Maybe it’s the current dystopic state of the world but I had a hard time with Bug, the revival of Tracy Letts’ 1996 play that opened this month at Manhattan Theatre Club’s Samuel J. Friedman Theatre. It tracks one couple’s descent into the morass of conspiracy theories and the unease of watching that spool out has stayed with me.
Letts has said he was inspired to write the play after the 1995 Oklahoma City bombing. It was his effort to figure out what might cause people like the once-patriotic soldier Timothy McVeigh to become so insanely alienated that he would blow up a federal office building, killing 167 people, including 19 kids whose parents had left them in what they thought would be the safety of the building's first-floor day care center.
Letts focused his narrative on a paranoid soldier named Peter who hooks up with a severely depressed waitress named Agnes and, taking advantage of her insecurities, draws her into his delusions, especially those about how the government monitors people by infesting them with mind-controlling insects.
So the deceptively simple title can be interpreted to mean the bugs that Peter swears he sees all over the low-rent motel room they share, the surveillance “bugging” that he imagines is happening or the fact that he’s simply bugged-out crazy.
Bug originally opened in London but had an off-Broadway run at the Barrow Street Theatre in 2004 and then was made into a movie in 2006. I didn’t see any of those productions but even so I knew that all three featured a breakout performance by Michael Shannon, who brought his trademark hyper intensity to the role of Peter.
The focus in this latest revival has switched to Agnes, who is played by Carrie Coon, now a big-name TV star thanks to “The Gilded Age” and “The White Lotus” but who is also a formidable stage actor who happens to be the playwright’s wife (click here to read more about how they collaborate).
That shift works.

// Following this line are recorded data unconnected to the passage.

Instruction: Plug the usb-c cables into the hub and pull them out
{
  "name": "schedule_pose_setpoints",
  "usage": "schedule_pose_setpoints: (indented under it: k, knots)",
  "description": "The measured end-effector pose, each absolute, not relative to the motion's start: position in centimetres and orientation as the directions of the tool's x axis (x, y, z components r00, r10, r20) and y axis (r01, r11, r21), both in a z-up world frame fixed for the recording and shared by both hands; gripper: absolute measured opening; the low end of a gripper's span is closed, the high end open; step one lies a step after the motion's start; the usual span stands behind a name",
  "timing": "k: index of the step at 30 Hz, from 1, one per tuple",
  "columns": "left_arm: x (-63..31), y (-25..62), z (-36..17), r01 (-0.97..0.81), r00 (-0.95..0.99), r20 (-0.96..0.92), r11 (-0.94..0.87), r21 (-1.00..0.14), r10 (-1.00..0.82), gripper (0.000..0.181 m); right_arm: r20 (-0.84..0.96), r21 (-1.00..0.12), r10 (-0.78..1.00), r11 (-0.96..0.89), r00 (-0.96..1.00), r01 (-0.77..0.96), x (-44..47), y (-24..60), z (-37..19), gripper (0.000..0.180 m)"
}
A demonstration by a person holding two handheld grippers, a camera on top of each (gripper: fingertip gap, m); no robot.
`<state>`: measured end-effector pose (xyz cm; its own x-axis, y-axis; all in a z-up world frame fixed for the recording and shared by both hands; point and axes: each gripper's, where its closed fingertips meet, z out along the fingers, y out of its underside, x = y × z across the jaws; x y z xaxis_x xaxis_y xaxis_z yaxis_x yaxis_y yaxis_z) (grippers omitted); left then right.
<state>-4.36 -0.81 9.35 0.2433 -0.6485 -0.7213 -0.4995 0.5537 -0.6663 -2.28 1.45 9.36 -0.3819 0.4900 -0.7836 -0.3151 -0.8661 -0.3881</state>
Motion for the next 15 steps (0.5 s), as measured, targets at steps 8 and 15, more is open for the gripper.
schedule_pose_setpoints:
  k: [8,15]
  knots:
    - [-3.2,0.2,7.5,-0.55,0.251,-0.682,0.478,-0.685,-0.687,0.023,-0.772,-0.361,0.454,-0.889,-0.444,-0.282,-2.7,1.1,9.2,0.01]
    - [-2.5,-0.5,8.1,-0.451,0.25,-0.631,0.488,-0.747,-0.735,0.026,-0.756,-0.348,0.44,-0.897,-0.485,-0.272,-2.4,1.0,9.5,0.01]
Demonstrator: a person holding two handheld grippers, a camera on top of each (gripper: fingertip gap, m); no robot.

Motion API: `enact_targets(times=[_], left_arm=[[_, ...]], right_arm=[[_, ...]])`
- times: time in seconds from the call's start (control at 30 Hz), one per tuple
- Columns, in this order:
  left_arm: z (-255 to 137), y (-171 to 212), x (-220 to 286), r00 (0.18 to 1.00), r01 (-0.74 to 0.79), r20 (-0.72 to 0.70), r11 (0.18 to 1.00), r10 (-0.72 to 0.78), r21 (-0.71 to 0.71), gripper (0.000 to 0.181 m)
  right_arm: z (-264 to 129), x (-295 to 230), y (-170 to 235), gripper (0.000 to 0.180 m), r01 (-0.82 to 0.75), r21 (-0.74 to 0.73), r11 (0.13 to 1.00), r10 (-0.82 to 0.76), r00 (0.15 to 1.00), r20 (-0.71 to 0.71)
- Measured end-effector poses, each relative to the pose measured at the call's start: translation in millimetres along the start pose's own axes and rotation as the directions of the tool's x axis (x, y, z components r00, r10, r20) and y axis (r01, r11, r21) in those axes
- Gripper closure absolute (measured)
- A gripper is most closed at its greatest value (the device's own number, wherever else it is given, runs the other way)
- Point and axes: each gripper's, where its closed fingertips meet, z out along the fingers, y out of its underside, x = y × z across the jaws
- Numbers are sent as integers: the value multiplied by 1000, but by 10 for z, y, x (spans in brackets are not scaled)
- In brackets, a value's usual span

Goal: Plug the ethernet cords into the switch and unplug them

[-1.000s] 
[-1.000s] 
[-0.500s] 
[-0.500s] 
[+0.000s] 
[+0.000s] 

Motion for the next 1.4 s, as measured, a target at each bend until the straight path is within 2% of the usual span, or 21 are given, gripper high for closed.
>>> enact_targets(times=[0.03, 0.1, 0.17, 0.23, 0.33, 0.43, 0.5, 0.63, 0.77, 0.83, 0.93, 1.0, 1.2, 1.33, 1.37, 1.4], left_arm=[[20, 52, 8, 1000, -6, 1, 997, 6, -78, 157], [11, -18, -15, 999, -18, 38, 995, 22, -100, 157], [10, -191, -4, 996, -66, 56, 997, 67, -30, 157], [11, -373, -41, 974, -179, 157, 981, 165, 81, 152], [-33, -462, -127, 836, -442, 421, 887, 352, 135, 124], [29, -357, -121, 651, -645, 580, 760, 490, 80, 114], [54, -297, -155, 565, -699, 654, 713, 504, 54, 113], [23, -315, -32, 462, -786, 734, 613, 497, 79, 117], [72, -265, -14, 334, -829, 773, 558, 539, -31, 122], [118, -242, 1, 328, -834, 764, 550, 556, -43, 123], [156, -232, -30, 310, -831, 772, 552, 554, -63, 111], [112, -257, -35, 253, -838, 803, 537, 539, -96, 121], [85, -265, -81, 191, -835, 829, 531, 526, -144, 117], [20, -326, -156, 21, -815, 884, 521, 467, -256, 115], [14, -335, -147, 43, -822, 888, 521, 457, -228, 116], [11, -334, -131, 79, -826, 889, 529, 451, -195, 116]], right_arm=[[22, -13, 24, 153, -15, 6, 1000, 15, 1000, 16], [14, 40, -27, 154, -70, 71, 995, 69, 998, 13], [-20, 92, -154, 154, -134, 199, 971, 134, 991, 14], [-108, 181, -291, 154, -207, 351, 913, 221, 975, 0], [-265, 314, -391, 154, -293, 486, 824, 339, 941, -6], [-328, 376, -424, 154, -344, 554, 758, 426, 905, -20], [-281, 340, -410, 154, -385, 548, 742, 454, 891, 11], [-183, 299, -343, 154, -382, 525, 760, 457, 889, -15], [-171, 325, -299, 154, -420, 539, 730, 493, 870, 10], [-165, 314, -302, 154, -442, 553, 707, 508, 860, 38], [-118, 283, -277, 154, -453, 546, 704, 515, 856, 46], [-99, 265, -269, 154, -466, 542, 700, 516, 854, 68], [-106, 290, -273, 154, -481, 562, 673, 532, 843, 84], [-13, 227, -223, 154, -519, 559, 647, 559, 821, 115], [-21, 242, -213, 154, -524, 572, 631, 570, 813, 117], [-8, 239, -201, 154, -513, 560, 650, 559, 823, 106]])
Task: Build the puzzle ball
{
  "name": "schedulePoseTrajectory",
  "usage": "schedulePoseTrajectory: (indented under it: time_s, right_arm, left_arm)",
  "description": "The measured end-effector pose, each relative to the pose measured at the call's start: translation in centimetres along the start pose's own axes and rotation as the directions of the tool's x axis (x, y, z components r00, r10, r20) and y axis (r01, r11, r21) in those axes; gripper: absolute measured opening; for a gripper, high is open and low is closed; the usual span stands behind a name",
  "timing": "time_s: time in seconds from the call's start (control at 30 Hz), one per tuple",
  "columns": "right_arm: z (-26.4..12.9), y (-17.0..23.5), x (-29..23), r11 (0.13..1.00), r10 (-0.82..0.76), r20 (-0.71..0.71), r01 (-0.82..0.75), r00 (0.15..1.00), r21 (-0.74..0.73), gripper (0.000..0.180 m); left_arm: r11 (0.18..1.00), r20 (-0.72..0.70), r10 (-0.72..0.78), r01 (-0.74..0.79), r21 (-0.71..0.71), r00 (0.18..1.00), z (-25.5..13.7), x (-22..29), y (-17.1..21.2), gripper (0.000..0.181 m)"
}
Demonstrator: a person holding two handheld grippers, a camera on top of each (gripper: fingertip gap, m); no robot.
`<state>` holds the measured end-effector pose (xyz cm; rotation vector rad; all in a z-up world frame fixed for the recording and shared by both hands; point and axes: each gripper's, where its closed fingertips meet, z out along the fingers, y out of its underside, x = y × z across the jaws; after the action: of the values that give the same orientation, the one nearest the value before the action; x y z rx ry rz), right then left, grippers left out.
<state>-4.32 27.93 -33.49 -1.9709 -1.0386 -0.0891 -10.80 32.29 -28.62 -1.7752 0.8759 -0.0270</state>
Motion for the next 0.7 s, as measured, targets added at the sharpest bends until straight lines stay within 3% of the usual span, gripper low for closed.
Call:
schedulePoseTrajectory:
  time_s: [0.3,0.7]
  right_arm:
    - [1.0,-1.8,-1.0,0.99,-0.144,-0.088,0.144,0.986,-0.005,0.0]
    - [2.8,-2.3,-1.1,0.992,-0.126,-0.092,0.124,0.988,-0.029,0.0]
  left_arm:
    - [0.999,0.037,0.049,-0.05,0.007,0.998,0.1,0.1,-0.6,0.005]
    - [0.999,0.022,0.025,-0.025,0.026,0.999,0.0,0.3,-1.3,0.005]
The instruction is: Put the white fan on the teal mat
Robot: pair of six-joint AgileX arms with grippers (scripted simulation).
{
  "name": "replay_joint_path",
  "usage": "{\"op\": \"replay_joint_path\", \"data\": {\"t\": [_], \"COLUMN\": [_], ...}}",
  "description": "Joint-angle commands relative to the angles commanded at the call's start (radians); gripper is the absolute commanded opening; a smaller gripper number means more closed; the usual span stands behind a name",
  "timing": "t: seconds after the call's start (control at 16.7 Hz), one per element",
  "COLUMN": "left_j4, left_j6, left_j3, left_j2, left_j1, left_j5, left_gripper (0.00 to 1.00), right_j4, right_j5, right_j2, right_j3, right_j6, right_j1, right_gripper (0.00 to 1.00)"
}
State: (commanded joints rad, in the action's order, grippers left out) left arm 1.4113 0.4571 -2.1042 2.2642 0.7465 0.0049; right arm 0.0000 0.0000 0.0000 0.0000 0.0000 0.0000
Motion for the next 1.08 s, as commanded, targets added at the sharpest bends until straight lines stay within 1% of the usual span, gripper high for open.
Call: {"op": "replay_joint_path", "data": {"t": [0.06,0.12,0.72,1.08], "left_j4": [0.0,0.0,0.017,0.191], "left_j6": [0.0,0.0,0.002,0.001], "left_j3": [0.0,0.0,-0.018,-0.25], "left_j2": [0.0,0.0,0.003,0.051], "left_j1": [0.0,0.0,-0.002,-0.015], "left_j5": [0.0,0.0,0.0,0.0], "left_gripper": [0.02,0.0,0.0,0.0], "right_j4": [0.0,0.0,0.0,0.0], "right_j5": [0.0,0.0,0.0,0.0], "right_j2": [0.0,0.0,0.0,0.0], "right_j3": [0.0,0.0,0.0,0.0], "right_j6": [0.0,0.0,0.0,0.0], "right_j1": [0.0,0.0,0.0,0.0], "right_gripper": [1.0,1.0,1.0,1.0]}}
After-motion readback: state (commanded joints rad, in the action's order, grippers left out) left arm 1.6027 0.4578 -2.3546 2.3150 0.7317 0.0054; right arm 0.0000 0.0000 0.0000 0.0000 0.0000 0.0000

Particularly right now. The text suggests that Peter is clinically deranged but Agnes is just a sad person, desperate to make sense of a world that seems to have spun out of her control. In other words, she’s like so many of us.
Both Coon and Namir Smallwood, who makes his Peter a more slowly-ticking time bomb than I’ve read Shannon’s was, are fine actors—both are members of Chicago's famed Steppenwolf Theatre Company—and they've clearly given a lot of thought to their roles but I found myself observing how well they were crafting their performances rather than being moved by them.
I don’t know why that is. It could be because David Cromer, usually a master orchestrator of intimate drama, has been stretched too thin by directing some half-dozen shows over the past year and so didn’t have time to calibrate this one enough as he moved it to Broadway after its pandemic-era run at Steppenwolf.
Or maybe it’s because the fringe fanaticism that Bug explores has become so much more mainstream than it was 30 years ago that watching it play out onstage is just too close for comfort.
People on both the right and the left now believe all kinds of things—Obama is a Muslim plant! Trump is a Russian plant!—and are so totally unabashed about spreading their beliefs that I’m not sure how much longer I can stand to stay on Facebook.
However the one thing I don’t doubt is how prescient Letts was about how easy it is for people—average people—to fall into those sinkholes. We’re no longer shaking our heads about how people can be so incredulous; we’re nodding them because we see those people all around us.
Such farsightedness is what we need from good theater. Plays like Bug and the current revival of Jordan Harrison’s 2014 play Marjorie Prime, which meditates on the growing presence of AI—as well as Harrison's similarly-themed The Antiquities, which Cromer also directed last year— help us to see not only where we are but where we might be headed.
Of course what we do with that knowledge is up to us no matter how uncomfortable the reality of it may make us.